Но наша дорожка свернула влево, в самую гущу леса. Тут сразу охватила нас тень и прохлада, лёгкий сумрак. Я сразу притих и замолк, невольно стал вслушиваться в тишину. От солнечных бликов из всех бесчисленных дырок зелёного шатра над моей головой в глазах пестрило.
Не нарушая тишины, тут, в вершинах деревьев, пели какие-то птицы. Но я вздрогнул, когда мать сказала вдруг громко:
— Видите эту согнутую берёзку? Это папа согнул её, чтобы нам не сбиться с пути — знать, на какую дорожку повернуть.

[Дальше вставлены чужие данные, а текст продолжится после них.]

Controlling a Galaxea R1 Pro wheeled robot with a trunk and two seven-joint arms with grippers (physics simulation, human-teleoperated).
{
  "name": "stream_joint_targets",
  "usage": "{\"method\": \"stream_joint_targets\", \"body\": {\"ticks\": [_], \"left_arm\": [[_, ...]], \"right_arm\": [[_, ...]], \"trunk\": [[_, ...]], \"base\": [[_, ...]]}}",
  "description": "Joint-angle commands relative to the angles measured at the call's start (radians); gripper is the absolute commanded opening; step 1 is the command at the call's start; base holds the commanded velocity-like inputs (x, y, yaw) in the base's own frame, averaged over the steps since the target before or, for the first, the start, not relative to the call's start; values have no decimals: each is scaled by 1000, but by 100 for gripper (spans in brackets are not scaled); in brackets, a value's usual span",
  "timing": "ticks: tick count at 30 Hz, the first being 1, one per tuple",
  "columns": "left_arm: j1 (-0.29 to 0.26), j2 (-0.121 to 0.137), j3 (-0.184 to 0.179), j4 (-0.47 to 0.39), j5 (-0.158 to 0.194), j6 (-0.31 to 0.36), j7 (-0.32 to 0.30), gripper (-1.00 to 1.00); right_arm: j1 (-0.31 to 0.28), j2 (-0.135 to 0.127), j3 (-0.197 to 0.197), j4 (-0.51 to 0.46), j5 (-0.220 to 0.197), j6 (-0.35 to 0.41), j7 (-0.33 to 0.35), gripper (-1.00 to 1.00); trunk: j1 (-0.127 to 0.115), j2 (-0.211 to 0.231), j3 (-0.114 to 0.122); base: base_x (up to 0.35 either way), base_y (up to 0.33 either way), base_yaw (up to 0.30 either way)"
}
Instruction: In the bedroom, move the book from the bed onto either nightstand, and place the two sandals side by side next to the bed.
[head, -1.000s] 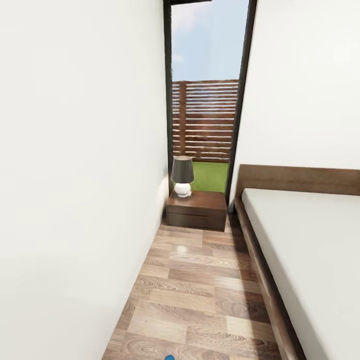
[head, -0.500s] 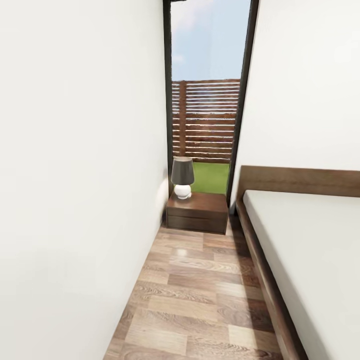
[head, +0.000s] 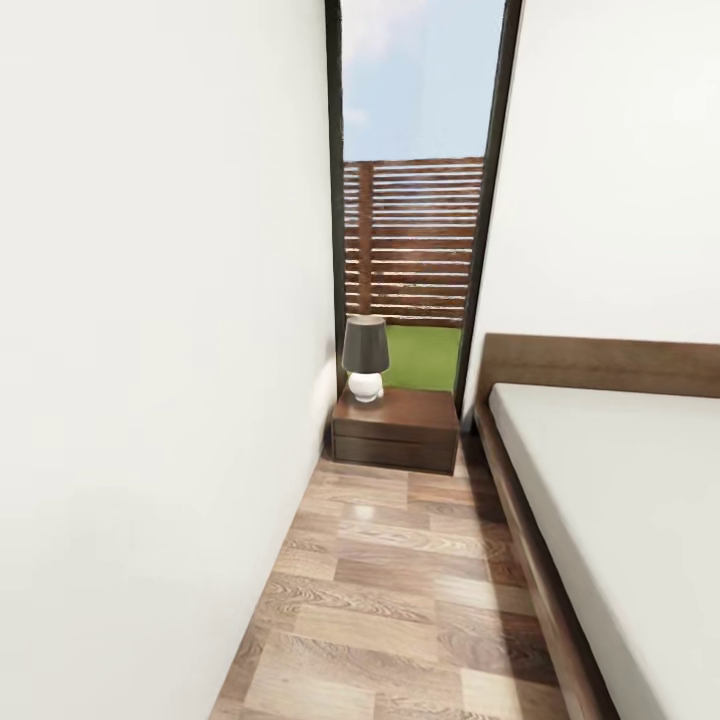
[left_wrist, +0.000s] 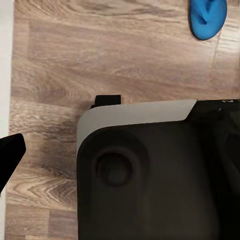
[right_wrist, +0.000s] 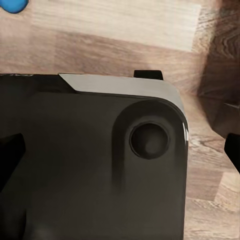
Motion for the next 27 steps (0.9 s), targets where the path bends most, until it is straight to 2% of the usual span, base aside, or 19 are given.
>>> {"method": "stream_joint_targets", "body": {"ticks": [1, 9, 27], "left_arm": [[-1, 0, 0, 1, -1, -3, 0, 100], [-1, 0, 0, 1, -1, -3, 0, 100], [-1, 0, 0, 1, -1, -4, 1, 100]], "right_arm": [[0, 0, 1, 0, -1, -2, 0, 100], [0, 0, 1, 1, -1, -2, 0, 100], [0, 1, 1, 1, -1, -3, 0, 100]], "trunk": [[0, 0, -1], [0, 0, -1], [0, 0, -1]], "base": [[153, 0, 0], [164, 0, 0], [86, 0, 0]]}}
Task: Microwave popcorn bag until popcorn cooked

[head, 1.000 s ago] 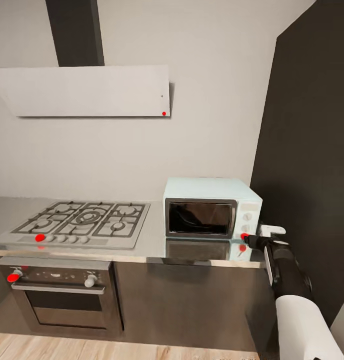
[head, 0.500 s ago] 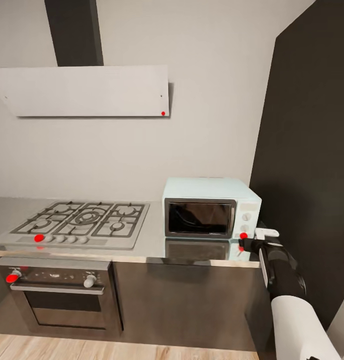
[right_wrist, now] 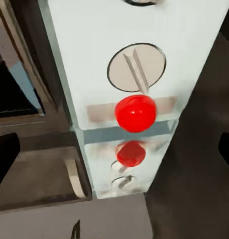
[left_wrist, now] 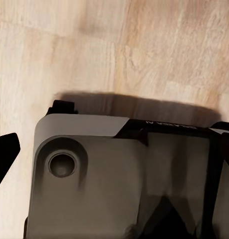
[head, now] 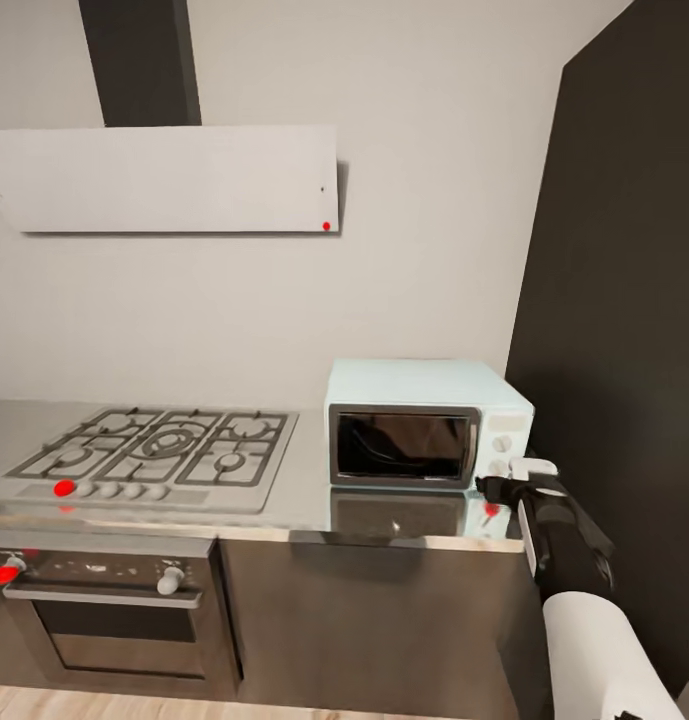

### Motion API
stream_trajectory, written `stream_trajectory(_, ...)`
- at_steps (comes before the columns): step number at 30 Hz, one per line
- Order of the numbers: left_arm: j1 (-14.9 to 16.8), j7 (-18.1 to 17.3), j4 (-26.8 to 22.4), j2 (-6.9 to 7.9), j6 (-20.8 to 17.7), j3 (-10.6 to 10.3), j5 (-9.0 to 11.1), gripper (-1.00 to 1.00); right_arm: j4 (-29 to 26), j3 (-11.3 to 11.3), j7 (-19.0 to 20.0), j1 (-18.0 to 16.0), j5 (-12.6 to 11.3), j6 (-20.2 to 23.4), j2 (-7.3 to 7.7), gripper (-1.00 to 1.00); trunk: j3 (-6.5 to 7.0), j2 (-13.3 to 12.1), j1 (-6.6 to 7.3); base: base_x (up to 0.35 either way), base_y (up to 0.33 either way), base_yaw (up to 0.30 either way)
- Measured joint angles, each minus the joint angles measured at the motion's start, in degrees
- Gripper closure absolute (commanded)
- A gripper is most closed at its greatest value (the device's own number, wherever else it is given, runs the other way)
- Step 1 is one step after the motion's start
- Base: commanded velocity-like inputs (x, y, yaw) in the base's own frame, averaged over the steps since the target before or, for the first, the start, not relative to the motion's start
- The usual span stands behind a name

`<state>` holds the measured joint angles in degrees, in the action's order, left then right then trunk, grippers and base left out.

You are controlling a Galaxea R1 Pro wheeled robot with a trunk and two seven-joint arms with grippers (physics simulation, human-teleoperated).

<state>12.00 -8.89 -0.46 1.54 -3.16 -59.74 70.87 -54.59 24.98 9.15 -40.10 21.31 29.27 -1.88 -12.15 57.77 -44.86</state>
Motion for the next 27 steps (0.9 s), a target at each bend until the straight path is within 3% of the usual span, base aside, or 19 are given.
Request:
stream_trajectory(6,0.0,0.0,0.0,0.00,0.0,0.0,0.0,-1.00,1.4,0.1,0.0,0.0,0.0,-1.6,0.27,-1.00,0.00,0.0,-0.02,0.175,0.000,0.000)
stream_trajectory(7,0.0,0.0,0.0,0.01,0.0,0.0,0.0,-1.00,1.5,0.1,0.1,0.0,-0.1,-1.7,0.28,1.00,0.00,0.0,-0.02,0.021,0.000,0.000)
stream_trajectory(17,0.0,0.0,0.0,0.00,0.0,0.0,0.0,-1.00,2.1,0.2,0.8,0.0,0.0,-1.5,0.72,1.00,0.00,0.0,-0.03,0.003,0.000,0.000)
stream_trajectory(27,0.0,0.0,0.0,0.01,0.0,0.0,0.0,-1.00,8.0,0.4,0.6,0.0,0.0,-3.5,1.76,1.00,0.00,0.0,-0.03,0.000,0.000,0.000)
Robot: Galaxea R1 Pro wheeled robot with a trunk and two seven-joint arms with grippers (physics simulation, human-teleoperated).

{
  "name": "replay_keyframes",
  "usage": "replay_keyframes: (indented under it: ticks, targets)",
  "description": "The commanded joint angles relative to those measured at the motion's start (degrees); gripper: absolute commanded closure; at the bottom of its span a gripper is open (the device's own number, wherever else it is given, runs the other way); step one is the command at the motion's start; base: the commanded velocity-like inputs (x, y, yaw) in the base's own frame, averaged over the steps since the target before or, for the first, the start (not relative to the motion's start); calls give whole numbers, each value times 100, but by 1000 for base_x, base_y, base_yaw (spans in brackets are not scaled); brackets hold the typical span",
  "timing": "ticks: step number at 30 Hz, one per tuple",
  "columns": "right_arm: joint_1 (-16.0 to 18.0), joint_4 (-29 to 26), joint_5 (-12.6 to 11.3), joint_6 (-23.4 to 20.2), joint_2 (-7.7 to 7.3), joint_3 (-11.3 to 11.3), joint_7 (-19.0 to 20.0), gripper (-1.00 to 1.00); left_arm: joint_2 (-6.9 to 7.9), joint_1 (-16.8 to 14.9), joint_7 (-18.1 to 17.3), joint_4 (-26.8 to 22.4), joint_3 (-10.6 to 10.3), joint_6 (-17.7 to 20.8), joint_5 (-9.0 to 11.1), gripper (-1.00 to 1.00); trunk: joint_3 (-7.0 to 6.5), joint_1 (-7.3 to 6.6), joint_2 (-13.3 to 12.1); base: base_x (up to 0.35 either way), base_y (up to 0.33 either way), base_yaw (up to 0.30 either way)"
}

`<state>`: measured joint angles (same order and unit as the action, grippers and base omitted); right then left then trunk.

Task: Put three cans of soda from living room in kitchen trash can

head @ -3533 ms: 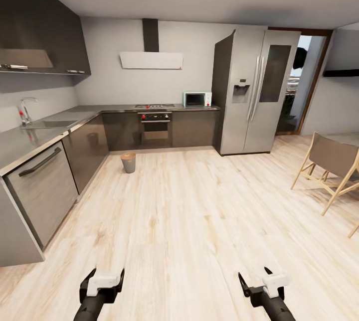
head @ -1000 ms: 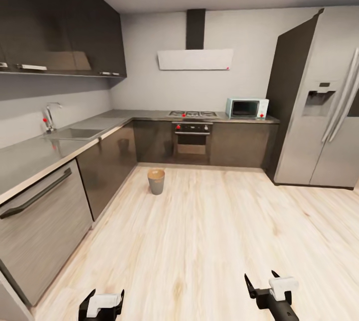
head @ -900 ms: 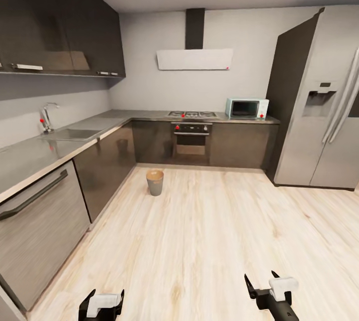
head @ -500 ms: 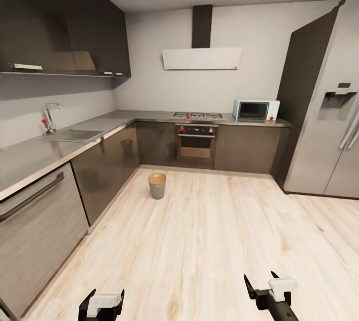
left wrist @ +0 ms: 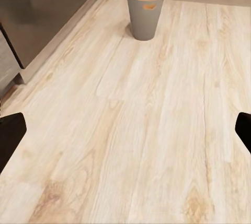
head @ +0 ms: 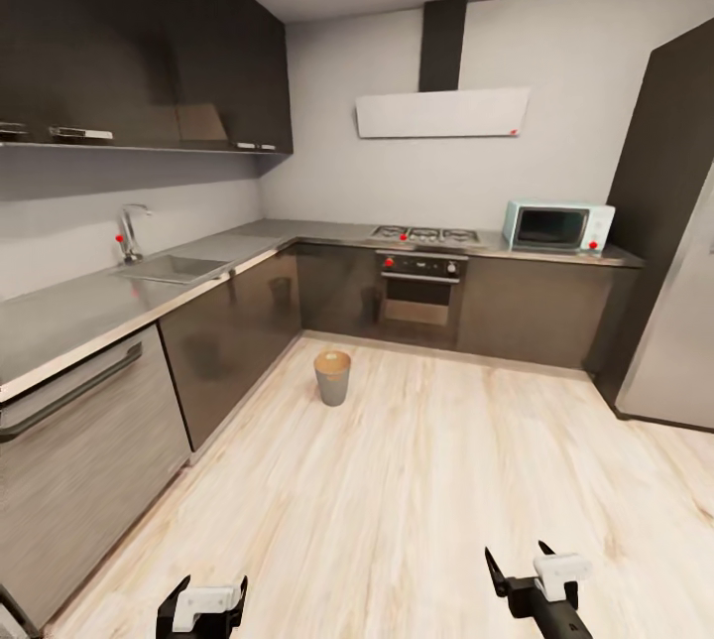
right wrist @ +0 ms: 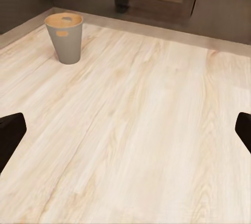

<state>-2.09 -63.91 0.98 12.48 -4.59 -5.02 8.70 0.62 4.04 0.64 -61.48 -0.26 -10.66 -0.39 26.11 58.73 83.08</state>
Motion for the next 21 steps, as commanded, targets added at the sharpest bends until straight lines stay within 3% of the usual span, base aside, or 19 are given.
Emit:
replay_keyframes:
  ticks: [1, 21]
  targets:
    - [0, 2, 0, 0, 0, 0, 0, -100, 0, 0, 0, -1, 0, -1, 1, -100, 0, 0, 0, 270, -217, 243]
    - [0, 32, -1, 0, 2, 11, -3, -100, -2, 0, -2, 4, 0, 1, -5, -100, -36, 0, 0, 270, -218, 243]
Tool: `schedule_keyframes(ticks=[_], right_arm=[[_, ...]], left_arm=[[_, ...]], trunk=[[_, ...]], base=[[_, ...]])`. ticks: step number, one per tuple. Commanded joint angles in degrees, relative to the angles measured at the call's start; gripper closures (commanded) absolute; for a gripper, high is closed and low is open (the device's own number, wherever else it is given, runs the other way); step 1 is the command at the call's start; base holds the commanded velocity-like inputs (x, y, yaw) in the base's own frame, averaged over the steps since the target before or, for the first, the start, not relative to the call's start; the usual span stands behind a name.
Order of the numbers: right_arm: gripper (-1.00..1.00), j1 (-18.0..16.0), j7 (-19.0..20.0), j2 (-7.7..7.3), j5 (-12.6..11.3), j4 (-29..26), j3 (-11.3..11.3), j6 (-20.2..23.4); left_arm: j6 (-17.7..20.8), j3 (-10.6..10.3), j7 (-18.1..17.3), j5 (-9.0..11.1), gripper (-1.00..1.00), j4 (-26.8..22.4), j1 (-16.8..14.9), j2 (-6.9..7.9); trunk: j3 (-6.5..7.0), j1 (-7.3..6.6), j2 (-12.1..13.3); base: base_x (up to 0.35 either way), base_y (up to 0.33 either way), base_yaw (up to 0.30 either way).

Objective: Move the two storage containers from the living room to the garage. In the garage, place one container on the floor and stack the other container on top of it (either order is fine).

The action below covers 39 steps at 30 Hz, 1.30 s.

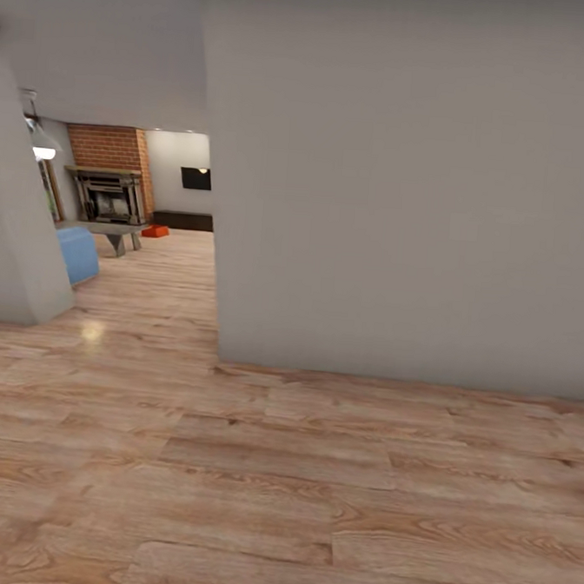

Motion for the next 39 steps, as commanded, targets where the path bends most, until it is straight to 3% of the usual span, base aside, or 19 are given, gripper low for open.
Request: schedule_keyframes(ticks=[1,39], right_arm=[[-1.00,-0.1,0.0,0.03,-0.5,0.2,0.5,-0.3],[-1.00,-0.1,-0.1,0.03,-0.7,0.2,0.3,-0.3]], left_arm=[[-0.1,0.0,0.1,0.2,-1.00,0.0,0.0,-0.01],[-0.1,0.0,0.1,0.2,-1.00,0.0,0.0,0.00]], trunk=[[-0.05,0.03,0.0],[-0.05,0.03,0.0]], base=[[0.322,0.000,0.272],[0.322,0.000,0.272]])
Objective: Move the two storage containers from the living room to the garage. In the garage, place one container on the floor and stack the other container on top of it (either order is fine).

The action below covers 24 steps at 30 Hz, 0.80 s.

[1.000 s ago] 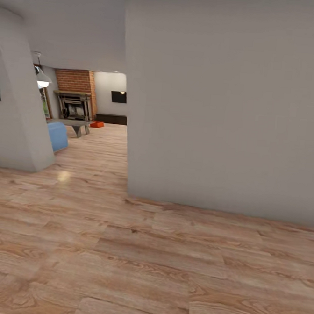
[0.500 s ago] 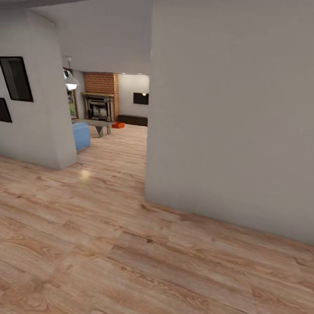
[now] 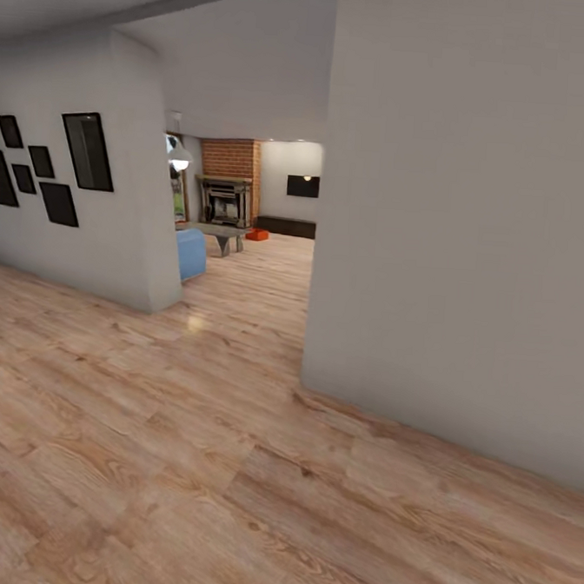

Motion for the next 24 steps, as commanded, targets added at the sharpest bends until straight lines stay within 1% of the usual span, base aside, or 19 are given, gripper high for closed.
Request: schedule_keyframes(ticks=[1,24], right_arm=[[-1.00,-0.1,0.0,0.03,-0.5,0.2,0.5,-0.3],[-1.00,-0.1,0.0,0.03,-0.7,0.2,0.4,-0.3]], left_arm=[[-0.1,0.0,0.1,0.2,-1.00,0.0,0.0,-0.01],[-0.1,0.0,0.1,0.2,-1.00,0.0,0.0,0.06]], trunk=[[-0.05,0.03,0.0],[-0.05,0.03,0.0]], base=[[0.322,0.000,0.271],[0.322,0.000,0.271]])
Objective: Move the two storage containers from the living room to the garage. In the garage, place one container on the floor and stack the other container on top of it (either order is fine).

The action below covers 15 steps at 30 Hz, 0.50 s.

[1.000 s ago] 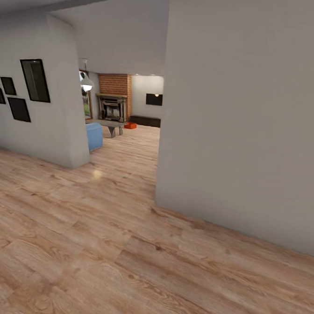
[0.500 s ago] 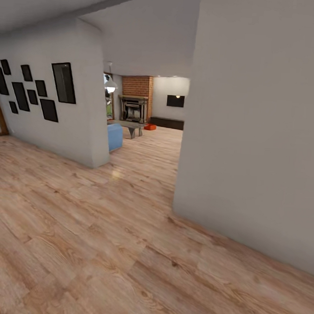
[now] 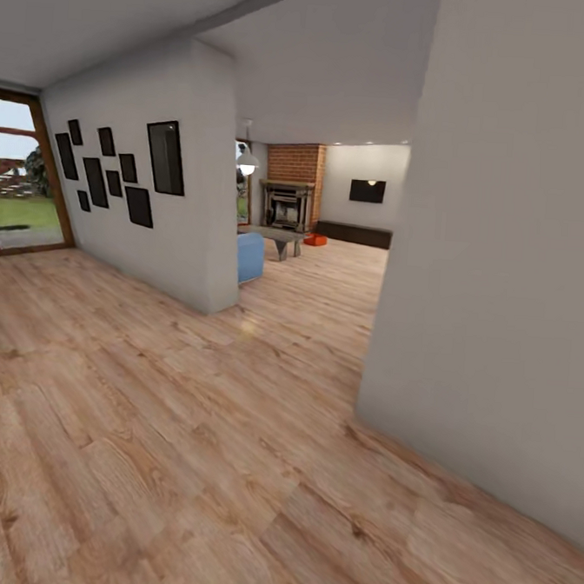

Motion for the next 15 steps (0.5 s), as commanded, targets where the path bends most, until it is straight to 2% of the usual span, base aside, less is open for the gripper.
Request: schedule_keyframes(ticks=[1,15], right_arm=[[-1.00,-0.1,0.0,0.03,-0.5,0.2,0.5,-0.3],[-1.00,-0.1,0.0,0.03,-0.6,0.2,0.5,-0.3]], left_arm=[[-0.1,0.0,0.1,0.2,-1.00,0.0,0.0,-0.01],[-0.1,0.0,0.1,0.2,-1.00,0.0,0.0,0.00]], trunk=[[-0.05,0.03,0.0],[-0.05,0.03,0.0]], base=[[0.322,0.000,0.271],[0.322,0.000,0.271]])
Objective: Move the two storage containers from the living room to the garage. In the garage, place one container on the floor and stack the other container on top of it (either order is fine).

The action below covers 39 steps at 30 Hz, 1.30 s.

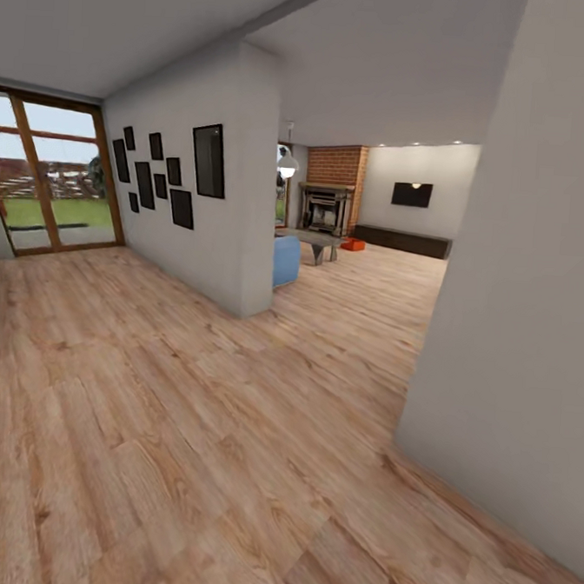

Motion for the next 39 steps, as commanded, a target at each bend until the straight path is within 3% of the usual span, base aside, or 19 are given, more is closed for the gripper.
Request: schedule_keyframes(ticks=[1,10,39], right_arm=[[-1.00,-0.1,0.0,0.03,-0.5,0.2,0.5,-0.3],[-1.00,-0.1,0.0,0.02,-0.5,0.2,0.3,-0.4],[-1.00,-0.1,0.0,-0.06,0.1,0.2,0.7,-0.5]], left_arm=[[-0.1,0.0,0.1,0.2,-1.00,0.0,0.0,-0.01],[-0.1,0.0,0.1,0.2,-1.00,0.0,0.0,-0.01],[-0.1,0.0,0.1,0.2,-1.00,0.0,0.0,-0.01]], trunk=[[-0.05,0.03,0.0],[-0.05,0.03,0.0],[-0.05,0.03,0.0]], base=[[0.322,0.000,0.271],[0.322,0.000,0.180],[0.322,0.000,0.004]])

Отец сейчас же представился мне великаном «выше леса стоячего». Он взял и пригнул рукой одной эту высоченную тонкую берёзу, как травинку.
Мать повернула влево под воздушную арку другой согнутой тонкоствольной берёзы едва заметной тропинкой и, пройдя по ней шагов с полсотни, показала на залитый солнцем поросший травой холмик:
— Тут земляничка растёт. Давайте соберём.
Мать и брат стали собирать ягоды в свои плетёные корзиночки, а я — себе в рот. У меня не было корзиночки.